═══ Extracted data ═══

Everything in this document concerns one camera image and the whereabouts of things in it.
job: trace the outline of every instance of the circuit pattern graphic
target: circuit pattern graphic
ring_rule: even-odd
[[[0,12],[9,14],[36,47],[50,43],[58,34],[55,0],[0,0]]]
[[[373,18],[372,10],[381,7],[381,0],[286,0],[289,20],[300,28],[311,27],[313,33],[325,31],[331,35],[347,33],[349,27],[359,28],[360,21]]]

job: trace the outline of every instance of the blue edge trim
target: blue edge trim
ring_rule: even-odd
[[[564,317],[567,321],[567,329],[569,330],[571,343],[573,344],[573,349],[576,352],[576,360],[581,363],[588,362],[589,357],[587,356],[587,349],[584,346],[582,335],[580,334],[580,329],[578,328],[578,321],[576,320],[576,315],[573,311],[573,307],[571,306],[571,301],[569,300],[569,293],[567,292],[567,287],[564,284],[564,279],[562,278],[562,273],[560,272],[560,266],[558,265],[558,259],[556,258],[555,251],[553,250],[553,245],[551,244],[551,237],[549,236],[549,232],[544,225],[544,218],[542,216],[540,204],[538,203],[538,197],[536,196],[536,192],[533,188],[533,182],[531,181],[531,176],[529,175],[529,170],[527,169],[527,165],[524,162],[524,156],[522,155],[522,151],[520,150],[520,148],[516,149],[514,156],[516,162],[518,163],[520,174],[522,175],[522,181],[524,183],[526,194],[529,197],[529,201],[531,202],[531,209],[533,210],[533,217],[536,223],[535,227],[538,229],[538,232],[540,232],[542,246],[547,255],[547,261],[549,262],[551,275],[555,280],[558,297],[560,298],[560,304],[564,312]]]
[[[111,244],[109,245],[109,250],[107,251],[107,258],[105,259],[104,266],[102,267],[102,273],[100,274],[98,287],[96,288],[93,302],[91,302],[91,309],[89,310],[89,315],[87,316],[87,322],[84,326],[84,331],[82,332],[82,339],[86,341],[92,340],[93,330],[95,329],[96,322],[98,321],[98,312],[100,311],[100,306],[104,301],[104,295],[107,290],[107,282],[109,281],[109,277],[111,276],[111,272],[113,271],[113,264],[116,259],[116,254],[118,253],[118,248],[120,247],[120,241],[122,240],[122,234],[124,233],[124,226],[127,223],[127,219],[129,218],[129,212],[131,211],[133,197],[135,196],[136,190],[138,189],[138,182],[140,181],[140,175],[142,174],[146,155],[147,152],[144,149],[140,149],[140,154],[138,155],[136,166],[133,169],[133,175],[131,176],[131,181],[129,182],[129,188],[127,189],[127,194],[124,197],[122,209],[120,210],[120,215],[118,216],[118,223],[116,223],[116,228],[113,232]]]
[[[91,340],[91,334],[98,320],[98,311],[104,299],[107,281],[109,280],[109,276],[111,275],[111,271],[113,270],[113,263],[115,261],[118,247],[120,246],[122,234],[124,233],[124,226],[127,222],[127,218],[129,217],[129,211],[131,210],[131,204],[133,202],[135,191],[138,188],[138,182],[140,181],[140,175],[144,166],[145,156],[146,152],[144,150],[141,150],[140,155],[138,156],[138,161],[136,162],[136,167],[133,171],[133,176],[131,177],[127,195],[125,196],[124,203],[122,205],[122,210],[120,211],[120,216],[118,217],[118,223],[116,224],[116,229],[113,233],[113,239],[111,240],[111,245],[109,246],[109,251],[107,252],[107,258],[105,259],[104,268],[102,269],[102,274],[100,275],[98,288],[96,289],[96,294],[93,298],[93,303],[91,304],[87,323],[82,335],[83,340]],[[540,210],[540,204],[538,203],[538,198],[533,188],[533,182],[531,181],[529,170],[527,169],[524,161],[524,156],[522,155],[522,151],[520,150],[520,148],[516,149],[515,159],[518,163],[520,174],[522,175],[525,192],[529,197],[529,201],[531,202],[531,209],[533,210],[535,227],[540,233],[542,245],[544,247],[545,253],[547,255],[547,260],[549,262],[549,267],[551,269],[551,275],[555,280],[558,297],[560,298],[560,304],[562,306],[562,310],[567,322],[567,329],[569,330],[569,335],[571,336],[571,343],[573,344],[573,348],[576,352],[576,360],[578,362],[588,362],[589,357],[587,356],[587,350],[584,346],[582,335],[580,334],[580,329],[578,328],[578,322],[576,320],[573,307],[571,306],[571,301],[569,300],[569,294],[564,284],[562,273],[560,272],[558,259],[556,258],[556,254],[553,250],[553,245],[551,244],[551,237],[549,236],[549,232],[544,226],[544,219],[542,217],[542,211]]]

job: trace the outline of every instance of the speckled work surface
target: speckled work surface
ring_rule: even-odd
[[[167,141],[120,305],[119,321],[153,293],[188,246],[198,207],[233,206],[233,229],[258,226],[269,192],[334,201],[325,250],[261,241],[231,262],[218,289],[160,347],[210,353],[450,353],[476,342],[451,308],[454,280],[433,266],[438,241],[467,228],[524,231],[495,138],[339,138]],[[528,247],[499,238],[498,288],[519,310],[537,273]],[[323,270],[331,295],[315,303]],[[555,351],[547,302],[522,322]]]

═══

An exact copy of every entry is required.

**Exercise answer:**
Everything in this document concerns one camera image and the whereabouts of things in it.
job: trace the outline of every instance of the circuit pattern graphic
target: circuit pattern graphic
ring_rule: even-odd
[[[0,12],[9,14],[36,47],[50,43],[58,34],[55,0],[0,0]]]
[[[373,18],[372,10],[381,7],[381,0],[286,0],[289,20],[300,28],[311,27],[313,33],[325,31],[331,35],[347,33],[349,27],[359,28],[360,21]]]

job: trace the outline of every instance of the blue edge trim
target: blue edge trim
ring_rule: even-odd
[[[564,317],[567,321],[567,329],[569,330],[571,343],[573,344],[573,349],[576,352],[576,360],[581,363],[588,362],[589,357],[587,356],[587,349],[584,346],[582,335],[580,334],[580,329],[578,328],[578,321],[576,320],[576,315],[573,311],[573,307],[571,306],[571,301],[569,300],[569,293],[567,292],[567,287],[564,284],[564,279],[562,278],[562,273],[560,272],[560,266],[558,265],[558,259],[556,258],[555,251],[553,250],[553,245],[551,244],[551,237],[549,236],[549,232],[544,225],[544,218],[542,216],[540,204],[538,203],[538,197],[536,196],[536,192],[533,188],[533,182],[531,181],[531,176],[529,175],[529,170],[527,169],[527,165],[524,162],[524,156],[522,155],[522,151],[520,150],[520,148],[516,149],[514,156],[516,162],[518,163],[520,174],[522,175],[522,181],[524,183],[526,194],[529,197],[529,201],[531,202],[531,209],[533,210],[533,217],[536,223],[535,227],[538,229],[538,232],[540,232],[542,246],[547,255],[547,261],[549,262],[551,275],[555,280],[558,297],[560,298],[560,304],[564,312]]]
[[[111,244],[109,245],[109,250],[107,251],[107,258],[105,259],[104,266],[102,267],[102,273],[100,274],[98,287],[96,288],[93,302],[91,302],[91,309],[89,310],[89,315],[87,316],[87,322],[84,326],[84,331],[82,332],[82,339],[86,341],[92,340],[93,330],[95,329],[96,322],[98,321],[98,312],[100,311],[100,306],[104,301],[104,295],[107,290],[107,282],[109,281],[109,277],[111,276],[111,272],[113,271],[113,264],[116,259],[116,254],[118,253],[118,248],[120,247],[120,241],[122,240],[122,234],[124,233],[124,226],[127,223],[127,219],[129,218],[129,212],[131,211],[133,197],[135,196],[136,190],[138,189],[138,182],[140,181],[140,175],[142,174],[146,155],[147,152],[144,149],[140,149],[140,154],[138,155],[136,166],[133,169],[133,175],[131,176],[131,181],[129,182],[129,188],[127,189],[127,194],[124,197],[122,209],[120,210],[120,215],[118,216],[118,223],[116,223],[116,228],[113,232]]]
[[[91,340],[91,334],[98,320],[98,311],[104,299],[107,281],[109,280],[109,276],[111,275],[111,271],[113,270],[113,263],[115,261],[118,247],[120,246],[122,234],[124,233],[124,226],[127,222],[127,218],[129,217],[129,211],[131,210],[131,204],[133,202],[135,191],[138,188],[138,182],[140,181],[140,175],[144,166],[145,156],[146,152],[144,150],[141,150],[140,155],[138,156],[138,161],[136,162],[136,167],[133,171],[133,176],[131,177],[127,195],[125,196],[124,203],[122,205],[122,210],[120,211],[120,216],[118,217],[118,223],[116,224],[116,229],[113,233],[113,239],[111,240],[111,245],[109,246],[109,251],[107,252],[107,258],[105,259],[104,268],[102,269],[102,274],[100,275],[98,288],[96,289],[96,294],[93,298],[93,303],[91,304],[87,323],[82,335],[83,340]],[[540,210],[540,204],[538,203],[538,198],[533,188],[533,182],[531,181],[529,170],[527,169],[524,161],[524,156],[522,155],[522,151],[520,150],[520,148],[516,149],[515,159],[518,163],[520,174],[522,175],[525,192],[529,197],[529,201],[531,202],[531,209],[533,210],[535,227],[540,233],[542,245],[544,247],[545,253],[547,255],[547,260],[549,262],[549,267],[551,269],[551,275],[555,280],[558,297],[560,298],[560,304],[562,306],[562,310],[567,322],[567,329],[569,330],[569,335],[571,336],[571,343],[573,344],[573,348],[576,352],[576,360],[578,362],[588,362],[589,357],[587,356],[587,350],[584,346],[582,335],[580,334],[580,329],[578,328],[578,322],[576,320],[573,307],[571,306],[571,301],[569,300],[569,294],[564,284],[562,273],[560,272],[558,259],[556,258],[556,254],[553,250],[553,245],[551,244],[551,237],[549,236],[549,232],[544,226],[544,219],[542,217],[542,211]]]

job: trace the outline of every instance of the speckled work surface
target: speckled work surface
ring_rule: even-odd
[[[167,141],[120,305],[119,321],[153,293],[188,246],[198,207],[233,206],[233,229],[258,226],[269,192],[334,201],[325,250],[261,241],[231,262],[218,289],[160,347],[210,353],[450,353],[476,342],[451,308],[454,280],[433,266],[438,241],[467,228],[524,231],[495,138],[339,138]],[[528,247],[499,238],[498,288],[519,310],[537,273]],[[323,270],[331,295],[315,303]],[[555,351],[547,302],[522,322]]]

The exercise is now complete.